== TASK ITEM ==
Looking at the listing below, retype exactly the lines starting at the one containing "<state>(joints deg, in" and ending at the one containing "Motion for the", both included, and nothing else.

********************

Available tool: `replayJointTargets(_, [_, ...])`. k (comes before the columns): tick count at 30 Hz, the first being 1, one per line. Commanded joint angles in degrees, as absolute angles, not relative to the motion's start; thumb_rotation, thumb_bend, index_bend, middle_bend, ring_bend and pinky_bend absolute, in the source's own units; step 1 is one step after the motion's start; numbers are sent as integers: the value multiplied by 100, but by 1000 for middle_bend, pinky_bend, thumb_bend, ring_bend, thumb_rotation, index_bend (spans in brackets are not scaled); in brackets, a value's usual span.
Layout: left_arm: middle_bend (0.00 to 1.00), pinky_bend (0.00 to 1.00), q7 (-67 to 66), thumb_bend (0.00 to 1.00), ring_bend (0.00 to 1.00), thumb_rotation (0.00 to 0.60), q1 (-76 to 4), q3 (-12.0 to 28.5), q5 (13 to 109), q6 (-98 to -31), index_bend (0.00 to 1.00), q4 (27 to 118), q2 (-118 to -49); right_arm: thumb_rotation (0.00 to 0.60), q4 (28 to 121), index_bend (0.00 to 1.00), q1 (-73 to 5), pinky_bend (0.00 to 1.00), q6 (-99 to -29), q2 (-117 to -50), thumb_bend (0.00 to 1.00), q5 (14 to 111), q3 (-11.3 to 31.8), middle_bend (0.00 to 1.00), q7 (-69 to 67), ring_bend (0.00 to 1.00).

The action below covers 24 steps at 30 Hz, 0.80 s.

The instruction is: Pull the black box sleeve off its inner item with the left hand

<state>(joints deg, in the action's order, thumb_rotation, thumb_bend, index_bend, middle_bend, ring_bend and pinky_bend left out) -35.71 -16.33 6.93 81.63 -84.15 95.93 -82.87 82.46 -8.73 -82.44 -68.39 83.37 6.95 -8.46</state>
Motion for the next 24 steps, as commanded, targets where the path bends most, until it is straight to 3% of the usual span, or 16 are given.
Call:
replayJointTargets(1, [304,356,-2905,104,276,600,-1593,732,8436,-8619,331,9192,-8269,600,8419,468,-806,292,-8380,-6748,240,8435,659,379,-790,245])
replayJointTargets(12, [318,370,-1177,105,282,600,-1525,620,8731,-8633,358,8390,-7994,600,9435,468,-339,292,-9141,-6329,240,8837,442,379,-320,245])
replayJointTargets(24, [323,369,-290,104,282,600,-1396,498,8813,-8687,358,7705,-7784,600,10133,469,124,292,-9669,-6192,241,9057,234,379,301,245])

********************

== RESULT OF THIS TASK ==
<state>(joints deg, in the action's order, thumb_rotation, thumb_bend, index_bend, middle_bend, ring_bend and pinky_bend left out) -35.71 -16.33 6.93 81.63 -84.15 95.93 -82.87 82.46 -8.73 -82.44 -68.39 83.37 6.95 -8.46</state>
Motion for the next 24 steps, as commanded, targets where the path bends most, until it is straight to 3% of the usual span, or 16 are given.

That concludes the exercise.